**Dataset extract**:
================================

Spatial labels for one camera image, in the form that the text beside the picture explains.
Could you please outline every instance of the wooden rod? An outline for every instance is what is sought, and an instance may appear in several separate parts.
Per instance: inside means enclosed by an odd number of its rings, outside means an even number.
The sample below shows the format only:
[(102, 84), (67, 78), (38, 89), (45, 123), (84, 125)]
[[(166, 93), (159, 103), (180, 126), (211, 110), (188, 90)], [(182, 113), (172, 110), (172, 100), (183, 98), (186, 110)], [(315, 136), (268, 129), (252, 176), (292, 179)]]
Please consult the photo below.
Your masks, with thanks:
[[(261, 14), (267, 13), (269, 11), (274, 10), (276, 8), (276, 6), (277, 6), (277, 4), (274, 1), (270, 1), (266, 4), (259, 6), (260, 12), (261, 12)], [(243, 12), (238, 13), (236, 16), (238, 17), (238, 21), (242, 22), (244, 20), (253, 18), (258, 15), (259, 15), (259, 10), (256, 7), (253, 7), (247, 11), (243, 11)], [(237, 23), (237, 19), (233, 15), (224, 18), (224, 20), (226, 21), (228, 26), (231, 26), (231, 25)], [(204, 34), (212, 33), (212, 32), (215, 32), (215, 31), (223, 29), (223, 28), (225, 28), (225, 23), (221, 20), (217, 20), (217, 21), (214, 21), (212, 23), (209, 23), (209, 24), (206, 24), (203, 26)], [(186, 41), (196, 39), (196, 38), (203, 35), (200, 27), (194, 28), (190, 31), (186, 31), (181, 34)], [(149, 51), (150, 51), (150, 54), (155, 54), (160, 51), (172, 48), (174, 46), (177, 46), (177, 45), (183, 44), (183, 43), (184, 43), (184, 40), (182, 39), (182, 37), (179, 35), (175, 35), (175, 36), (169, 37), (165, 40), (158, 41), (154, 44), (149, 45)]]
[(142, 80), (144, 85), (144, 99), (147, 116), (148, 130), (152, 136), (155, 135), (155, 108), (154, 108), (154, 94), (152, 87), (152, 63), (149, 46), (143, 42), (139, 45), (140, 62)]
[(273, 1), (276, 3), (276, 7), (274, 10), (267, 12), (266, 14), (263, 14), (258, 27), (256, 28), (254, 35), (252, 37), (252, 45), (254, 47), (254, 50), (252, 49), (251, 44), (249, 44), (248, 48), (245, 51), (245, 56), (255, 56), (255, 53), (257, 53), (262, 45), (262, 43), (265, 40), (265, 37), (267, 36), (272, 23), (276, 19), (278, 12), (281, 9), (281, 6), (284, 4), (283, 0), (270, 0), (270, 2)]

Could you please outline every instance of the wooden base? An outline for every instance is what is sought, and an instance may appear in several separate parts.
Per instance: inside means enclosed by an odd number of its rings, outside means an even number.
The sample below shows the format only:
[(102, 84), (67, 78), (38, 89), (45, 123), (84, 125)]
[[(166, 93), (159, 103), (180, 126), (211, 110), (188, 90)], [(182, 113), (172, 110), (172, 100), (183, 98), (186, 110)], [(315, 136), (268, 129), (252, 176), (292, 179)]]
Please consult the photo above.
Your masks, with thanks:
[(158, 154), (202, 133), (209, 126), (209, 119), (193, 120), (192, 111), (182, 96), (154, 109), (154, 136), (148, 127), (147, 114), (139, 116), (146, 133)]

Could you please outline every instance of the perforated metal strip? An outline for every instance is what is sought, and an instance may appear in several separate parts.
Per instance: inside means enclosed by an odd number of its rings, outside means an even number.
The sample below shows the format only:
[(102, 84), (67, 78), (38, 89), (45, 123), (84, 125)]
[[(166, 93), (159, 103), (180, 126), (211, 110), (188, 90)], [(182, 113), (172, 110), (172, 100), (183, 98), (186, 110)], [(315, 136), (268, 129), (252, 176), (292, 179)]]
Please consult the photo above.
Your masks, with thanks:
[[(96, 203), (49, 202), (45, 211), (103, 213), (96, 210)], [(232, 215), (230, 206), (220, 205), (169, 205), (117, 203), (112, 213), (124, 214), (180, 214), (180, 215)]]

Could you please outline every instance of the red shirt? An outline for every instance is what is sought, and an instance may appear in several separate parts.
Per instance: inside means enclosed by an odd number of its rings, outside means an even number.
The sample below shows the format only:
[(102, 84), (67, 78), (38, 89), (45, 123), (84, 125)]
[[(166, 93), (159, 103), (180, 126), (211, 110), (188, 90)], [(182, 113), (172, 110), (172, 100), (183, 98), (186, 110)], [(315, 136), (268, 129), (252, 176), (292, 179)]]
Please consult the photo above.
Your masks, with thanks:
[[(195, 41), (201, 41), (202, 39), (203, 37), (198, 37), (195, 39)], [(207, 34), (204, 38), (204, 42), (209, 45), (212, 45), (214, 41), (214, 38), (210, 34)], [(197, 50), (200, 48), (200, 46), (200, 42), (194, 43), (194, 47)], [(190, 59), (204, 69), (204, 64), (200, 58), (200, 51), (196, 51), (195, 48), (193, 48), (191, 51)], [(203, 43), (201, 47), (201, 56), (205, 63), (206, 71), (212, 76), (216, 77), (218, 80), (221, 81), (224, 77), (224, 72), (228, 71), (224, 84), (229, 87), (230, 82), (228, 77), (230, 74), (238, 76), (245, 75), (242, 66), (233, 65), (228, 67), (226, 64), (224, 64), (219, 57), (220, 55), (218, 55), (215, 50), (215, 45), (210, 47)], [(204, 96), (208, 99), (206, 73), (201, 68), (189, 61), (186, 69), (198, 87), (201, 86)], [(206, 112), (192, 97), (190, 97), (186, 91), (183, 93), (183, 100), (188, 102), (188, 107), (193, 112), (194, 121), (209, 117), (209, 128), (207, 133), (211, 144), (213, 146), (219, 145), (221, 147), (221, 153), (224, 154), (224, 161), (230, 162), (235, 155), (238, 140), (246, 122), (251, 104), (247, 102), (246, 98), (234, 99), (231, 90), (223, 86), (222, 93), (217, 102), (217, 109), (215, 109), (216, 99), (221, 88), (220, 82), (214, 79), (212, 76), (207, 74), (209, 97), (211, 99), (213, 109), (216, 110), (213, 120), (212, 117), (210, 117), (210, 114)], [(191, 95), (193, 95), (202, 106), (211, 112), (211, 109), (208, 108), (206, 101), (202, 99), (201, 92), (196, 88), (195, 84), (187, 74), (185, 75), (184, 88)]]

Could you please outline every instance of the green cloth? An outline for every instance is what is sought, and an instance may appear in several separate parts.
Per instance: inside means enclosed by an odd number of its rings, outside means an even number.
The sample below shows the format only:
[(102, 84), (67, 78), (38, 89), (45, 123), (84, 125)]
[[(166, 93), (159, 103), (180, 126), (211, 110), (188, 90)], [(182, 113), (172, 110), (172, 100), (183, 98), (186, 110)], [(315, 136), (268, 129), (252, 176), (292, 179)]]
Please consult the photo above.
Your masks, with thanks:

================================

**Exercise prompt**:
Everything in the material should be repeated exactly as written.

**Response**:
Spatial labels for one camera image, in the form that the text beside the picture explains.
Could you please outline every instance of the wooden rod? An outline for every instance is what is sought, and an instance may appear in several separate parts.
Per instance: inside means enclosed by an odd number of its rings, outside means an even number.
The sample below shows the format only:
[(102, 84), (67, 78), (38, 89), (45, 123), (84, 125)]
[[(166, 93), (159, 103), (180, 126), (211, 110), (188, 90)], [(182, 113), (172, 110), (172, 100), (183, 98), (186, 110)], [(315, 136), (268, 129), (252, 176), (292, 179)]]
Please consult the photo below.
Your masks, with thanks:
[[(261, 14), (267, 13), (269, 11), (274, 10), (276, 8), (276, 6), (277, 6), (277, 4), (274, 1), (270, 1), (266, 4), (259, 6), (260, 12), (261, 12)], [(243, 12), (238, 13), (236, 16), (238, 17), (238, 21), (242, 22), (244, 20), (253, 18), (258, 15), (259, 15), (259, 10), (256, 7), (253, 7), (247, 11), (243, 11)], [(237, 23), (237, 19), (233, 15), (224, 18), (224, 20), (226, 21), (228, 26), (231, 26), (231, 25)], [(204, 34), (212, 33), (212, 32), (215, 32), (215, 31), (223, 29), (223, 28), (225, 28), (225, 23), (221, 20), (217, 20), (217, 21), (214, 21), (212, 23), (209, 23), (209, 24), (206, 24), (203, 26)], [(186, 41), (196, 39), (196, 38), (203, 35), (200, 27), (194, 28), (190, 31), (186, 31), (181, 34)], [(149, 51), (150, 51), (150, 54), (155, 54), (160, 51), (172, 48), (174, 46), (177, 46), (177, 45), (183, 44), (183, 43), (184, 43), (184, 40), (182, 39), (182, 37), (179, 35), (175, 35), (175, 36), (169, 37), (165, 40), (158, 41), (154, 44), (149, 45)]]
[(142, 80), (144, 85), (144, 99), (147, 116), (148, 130), (152, 136), (155, 135), (155, 108), (154, 108), (154, 94), (152, 87), (152, 63), (149, 46), (143, 42), (139, 45), (140, 62)]
[(273, 1), (276, 3), (276, 7), (274, 10), (267, 12), (266, 14), (263, 14), (258, 27), (256, 28), (254, 35), (252, 37), (252, 45), (254, 47), (254, 50), (252, 49), (251, 44), (249, 44), (248, 48), (245, 51), (245, 56), (255, 56), (255, 53), (257, 53), (262, 45), (262, 43), (265, 40), (265, 37), (267, 36), (272, 23), (276, 19), (278, 12), (281, 9), (281, 6), (284, 4), (283, 0), (270, 0), (270, 2)]

Could you please outline every instance of the wooden base? An outline for every instance is what is sought, and an instance may appear in several separate parts.
Per instance: inside means enclosed by an odd number of its rings, outside means an even number.
The sample below shows the format only:
[(102, 84), (67, 78), (38, 89), (45, 123), (84, 125)]
[[(166, 93), (159, 103), (180, 126), (211, 110), (188, 90)], [(182, 113), (172, 110), (172, 100), (183, 98), (186, 110)], [(315, 136), (268, 129), (252, 176), (292, 179)]]
Please consult the photo above.
Your masks, with thanks:
[(158, 154), (202, 133), (209, 126), (209, 119), (193, 120), (192, 111), (182, 96), (154, 109), (154, 136), (148, 127), (147, 114), (139, 116), (146, 133)]

Could you please outline every instance of the perforated metal strip? An outline for every instance is what is sought, and an instance may appear in several separate parts.
Per instance: inside means enclosed by an odd number of its rings, outside means an even number.
The sample below shows the format only:
[(102, 84), (67, 78), (38, 89), (45, 123), (84, 125)]
[[(166, 93), (159, 103), (180, 126), (211, 110), (188, 90)], [(182, 113), (172, 110), (172, 100), (183, 98), (186, 110)], [(315, 136), (268, 129), (252, 176), (292, 179)]]
Please consult the photo above.
Your masks, with thanks:
[[(96, 203), (49, 202), (45, 211), (103, 213), (96, 210)], [(232, 215), (230, 206), (220, 205), (169, 205), (117, 203), (112, 213), (124, 214), (180, 214), (180, 215)]]

Could you please outline every instance of the red shirt? An outline for every instance is what is sought, and an instance may appear in several separate parts.
Per instance: inside means enclosed by an odd number of its rings, outside means an even number.
The sample below shows the format only:
[(102, 84), (67, 78), (38, 89), (45, 123), (84, 125)]
[[(166, 93), (159, 103), (180, 126), (211, 110), (188, 90)], [(182, 113), (172, 110), (172, 100), (183, 98), (186, 110)], [(315, 136), (268, 129), (252, 176), (292, 179)]]
Please consult the photo above.
Your masks, with thanks:
[[(195, 41), (201, 41), (202, 39), (203, 37), (198, 37), (195, 39)], [(207, 34), (204, 38), (204, 42), (209, 45), (212, 45), (214, 41), (214, 38), (210, 34)], [(197, 50), (200, 48), (200, 46), (200, 42), (194, 43), (194, 47)], [(190, 59), (204, 69), (204, 64), (200, 58), (200, 51), (196, 51), (195, 48), (193, 48), (191, 51)], [(203, 43), (201, 47), (201, 56), (205, 63), (206, 71), (212, 76), (216, 77), (218, 80), (221, 81), (224, 77), (224, 72), (228, 71), (224, 84), (229, 87), (230, 82), (228, 77), (230, 74), (238, 76), (245, 75), (242, 66), (233, 65), (228, 67), (226, 64), (224, 64), (219, 57), (220, 55), (218, 55), (215, 50), (215, 45), (210, 47)], [(204, 96), (208, 99), (206, 73), (201, 68), (189, 61), (186, 69), (198, 87), (201, 86)], [(206, 112), (192, 97), (190, 97), (186, 91), (183, 93), (183, 100), (188, 102), (188, 107), (193, 112), (194, 121), (209, 117), (209, 128), (207, 133), (211, 144), (213, 146), (219, 145), (221, 147), (221, 153), (224, 154), (224, 161), (230, 162), (235, 155), (238, 140), (246, 122), (251, 104), (247, 102), (246, 98), (234, 99), (231, 90), (223, 86), (222, 93), (217, 102), (217, 109), (215, 109), (216, 99), (221, 88), (220, 82), (214, 79), (212, 76), (207, 74), (209, 97), (211, 99), (213, 109), (216, 110), (213, 120), (212, 117), (210, 117), (210, 114)], [(191, 95), (193, 95), (202, 106), (211, 112), (211, 109), (208, 108), (206, 101), (202, 99), (201, 92), (196, 88), (195, 84), (187, 74), (185, 75), (184, 88)]]

Could you please outline every instance of the green cloth? An outline for every instance is what is sought, and an instance may appear in several separate parts.
Per instance: inside means enclosed by an odd number of its rings, outside means an even number.
The sample below shows the format only:
[(102, 84), (67, 78), (38, 89), (45, 123), (84, 125)]
[[(166, 93), (159, 103), (180, 126), (211, 110), (188, 90)], [(182, 113), (172, 110), (172, 100), (183, 98), (186, 110)], [(315, 136), (268, 129), (252, 176), (292, 179)]]
Please consult the photo above.
Your masks, with thanks:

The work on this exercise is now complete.